In this setting of natural splendor, Tanzania is home to no less than 162 different tribes, each with unique characteristics. From the Hadza tribe, which sources its food directly from nature to the Masai tribe, renowned for its distinctive Maasai beadwork, a colorful expression of their traditions. These intricate bead creations serve not only as adornments but also act as powerful symbols of identity, representing age, marital status, and social position.

Let's not forget the artistic masterpieces, such as the enchanting wooden masks that tell profound stories of wisdom and community. These masks are an integral part of Tanzania's rich heritage, where art and tradition flourish side by side.

With over 4 million wild animals and an unparalleled animal density of 430 species and subspecies per square kilometer, Tanzania offers a safari experience like no other. About 20% of Africa's large mammals call Tanzania home, making it a true paradise for nature enthusiasts and adventurers.

About our African art

Our collection of African art embodies the rich cultural heritage of the continent. Each piece has been handpicked by members of our team who have spent years immersing themselves in African trade, art and craft. 

We are passionate about sharing the stories behind our products, where they come from and how they are made. Please feel free to ask us more about the products we stock when you visit. We also encourage you to look for sources of information around the space, we are on a mission to expand our guests understanding of what we sell, offering insights into the history, craftsmanship and cultural significance of each piece. 

Our offerings are more than just items,
they’re stories waiting to be told.

African collectibles

Art, design and objects have played a vital role in Africa for millennia. Pieces like masks and statues are more than just decorative objects; they are windows into the rich tapestry of African culture, history, and spirituality. These captivating artefacts tell stories of ancient traditions, spiritual beliefs, and the daily lives of the diverse cultures and communities that call this vast continent home.


Nestled within the heart of this continent lies a treasure trove of wondrous hand-made baskets. The attention to detail required to master this intricate skill makes it a range of products we will forever praise. This utilitarian craftsmanship is a feat of both artistic and functional mastery. 

Functional art

Deeply rooted in the historical traditions of diverse cultures across the Africa, functional art serves as a profound expression of beliefs, practices, and social structures. It encompasses a rich variety of artistic forms, each bearing unique aesthetics and symbolism. Notably, this art serves a dual purpose, combining functionality with artistic expression. From practical pottery to ornate weapons and tools, these creations are more than mere objects; they are essential components of everyday life, imbued with cultural significance. 

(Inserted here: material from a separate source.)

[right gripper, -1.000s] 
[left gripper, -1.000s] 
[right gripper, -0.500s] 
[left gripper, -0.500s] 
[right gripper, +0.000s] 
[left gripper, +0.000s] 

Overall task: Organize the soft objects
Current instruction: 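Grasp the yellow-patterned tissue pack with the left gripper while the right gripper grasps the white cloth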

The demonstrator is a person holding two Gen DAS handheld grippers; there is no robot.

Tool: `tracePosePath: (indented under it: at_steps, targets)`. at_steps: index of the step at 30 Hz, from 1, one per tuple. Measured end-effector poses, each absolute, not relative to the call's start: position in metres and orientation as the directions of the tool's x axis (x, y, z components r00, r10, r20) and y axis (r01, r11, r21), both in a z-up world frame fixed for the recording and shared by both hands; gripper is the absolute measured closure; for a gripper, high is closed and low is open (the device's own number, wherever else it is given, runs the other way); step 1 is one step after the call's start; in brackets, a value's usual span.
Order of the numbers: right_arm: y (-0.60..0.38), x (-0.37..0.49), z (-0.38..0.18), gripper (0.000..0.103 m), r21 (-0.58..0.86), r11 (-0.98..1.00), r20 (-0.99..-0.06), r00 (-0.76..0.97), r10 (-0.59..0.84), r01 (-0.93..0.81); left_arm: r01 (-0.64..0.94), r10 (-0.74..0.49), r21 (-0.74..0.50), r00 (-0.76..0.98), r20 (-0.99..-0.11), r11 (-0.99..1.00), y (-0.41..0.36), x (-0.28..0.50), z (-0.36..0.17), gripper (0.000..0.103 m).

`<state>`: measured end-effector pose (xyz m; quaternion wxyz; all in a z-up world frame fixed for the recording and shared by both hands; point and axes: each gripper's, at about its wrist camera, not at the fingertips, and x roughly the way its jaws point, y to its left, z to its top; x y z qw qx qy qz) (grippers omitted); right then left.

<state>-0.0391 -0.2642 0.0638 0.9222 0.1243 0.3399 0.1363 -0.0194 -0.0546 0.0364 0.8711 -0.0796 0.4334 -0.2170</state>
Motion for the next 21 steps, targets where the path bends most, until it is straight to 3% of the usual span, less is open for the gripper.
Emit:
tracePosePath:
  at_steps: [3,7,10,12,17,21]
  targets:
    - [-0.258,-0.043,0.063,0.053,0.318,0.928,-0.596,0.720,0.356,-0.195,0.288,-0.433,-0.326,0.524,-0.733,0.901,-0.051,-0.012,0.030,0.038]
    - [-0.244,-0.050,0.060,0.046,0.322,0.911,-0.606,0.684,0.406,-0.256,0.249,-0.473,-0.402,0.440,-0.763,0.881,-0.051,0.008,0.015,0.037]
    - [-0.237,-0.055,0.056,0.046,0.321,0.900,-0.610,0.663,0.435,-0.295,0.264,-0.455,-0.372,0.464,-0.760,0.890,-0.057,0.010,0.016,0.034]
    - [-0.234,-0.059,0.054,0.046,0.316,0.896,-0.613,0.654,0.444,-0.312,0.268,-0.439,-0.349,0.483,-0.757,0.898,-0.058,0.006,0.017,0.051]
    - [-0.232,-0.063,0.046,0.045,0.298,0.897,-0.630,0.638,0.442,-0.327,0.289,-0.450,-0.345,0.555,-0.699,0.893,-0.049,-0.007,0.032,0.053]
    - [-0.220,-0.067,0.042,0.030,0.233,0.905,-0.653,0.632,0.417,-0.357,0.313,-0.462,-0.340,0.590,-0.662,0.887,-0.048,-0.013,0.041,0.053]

African textiles stand as vibrant and intricate reflections of the continent’s rich cultural tapestry. Woven with skill and adorned with bold, distinctive patterns and colours, these textiles serve not only as cloth but as powerful symbols of identity, heritage, and storytelling. Each thread weaves a narrative, connecting generations and preserving the unique traditions and histories of diverse African communities. Whether it’s the dazzling kente cloth of West Africa, the intricate mud cloth of Mali, or the vibrant kitenge fabric found throughout East and Central Africa, these textiles are a testament to the creativity and artistry that define African textile traditions.